Saturday, August 04, 2012

DotA 2 – What I like

I have put 50 hours into DotA2 now and I am slowly revising my outlook on the game. It will not be as bad off as I predicted. In fact, even in its beta form it has become one of the most played games on Steam. I can’t imagine how big the game will become once it has hit a full on release and anyone with a computer can try it out for free. There are certainly some things to like about DotA2.

Asymmetry

While the DotA map is symmetrical (for the most part), the same cannot be said for the pool of heroes. The 80+ available heroes in DotA2 are varied and unique, with almost none of them working the same. I am a huge fan of asymmetry in game design. Balance is so often forced through symmetry: team A gets uber power 1 so team B gets uber power 1 as well just with a different name and graphic. This is annoying and destroys any chance at something feeling unique within a game. Not the case in DotA 2.

Take for example the support hero Wisp; a shiny ball of energy that has almost zero offensive capabilities, some middling defensive capabilities, and only really excels at supporting a team’s carry. Wisp serves almost no purpose by itself. Now compare Wisp to Phantom Assassin; a hard carry capable of killing enemy players in a single hit and thus is almost single handedly responsible for winning the game. Phantom Assassin can dominate without the help of Wisp. Wisp, when placed against Phantom Assassin, could never win. In a vacuum, those two would be completely broken.

This asymmetry leads to amazing dynamics as neither team can have a copy of the same hero as the other team. Combine Wisp and Phantom Assassin together on the same team and all of a sudden the support + carry combination can easily wreck the other team if the other team failed to pick a counter. And really what the core of DotA2 competitive play comes down to is the counter picking and execution of that counter pick. And at the end of the day, this asymmetry results in a balance in the competitive scene of DotA 2.

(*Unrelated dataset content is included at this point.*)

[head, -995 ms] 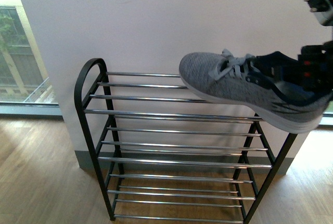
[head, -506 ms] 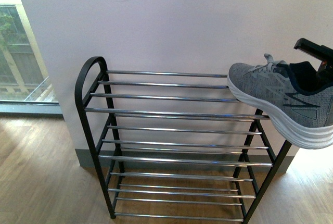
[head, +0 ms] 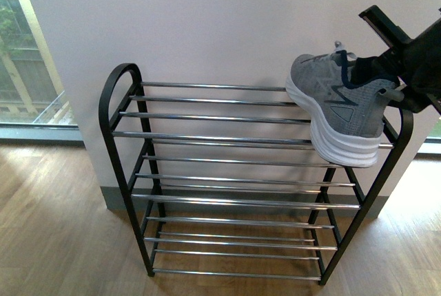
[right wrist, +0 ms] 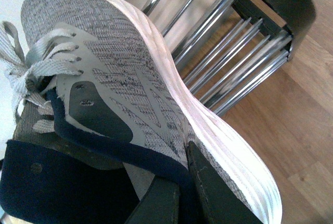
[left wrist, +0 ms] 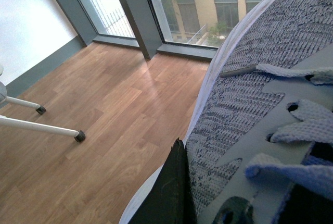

To note, this isn’t always the greatest thing and in my next post I will talk a bit about how this is detrimental to the game at times. Even with that in mind, I am still a firm supporter of the asymmetry.

Character

DotA 2 has character and is building in character; from custom announcer packs to the constant quips the heroes give off during the course of a game. I can’t wait for First Blood in every game, hoping it will be a new hero who scores the kill just so I can hear their First Blood quote (for example, Invoker says something to the effect of “First, as I am in all things”). Another example is the hero Gyrocopter who flies around the map in a helicopter-like contraption making helicopter noises with his mouth. It is brilliant. Just as Valve did with Team Fortress 2, they have really cemented the idea of character into DotA2 and with 100+ heroes to eventually have in the game I can only imagine the sort of stuff they will bake in. Now they just need to deliver a “Meet the” video for every hero!

Presentation

I’ve spoken about this before, but DotA2 is as much of an experience as it is a game. The interface and feature set are amazing (without even having everything in the package yet!). Spectating, replays, learning features, etc. DotA2 really strives to deliver the entire package that the MOBA genre seeks.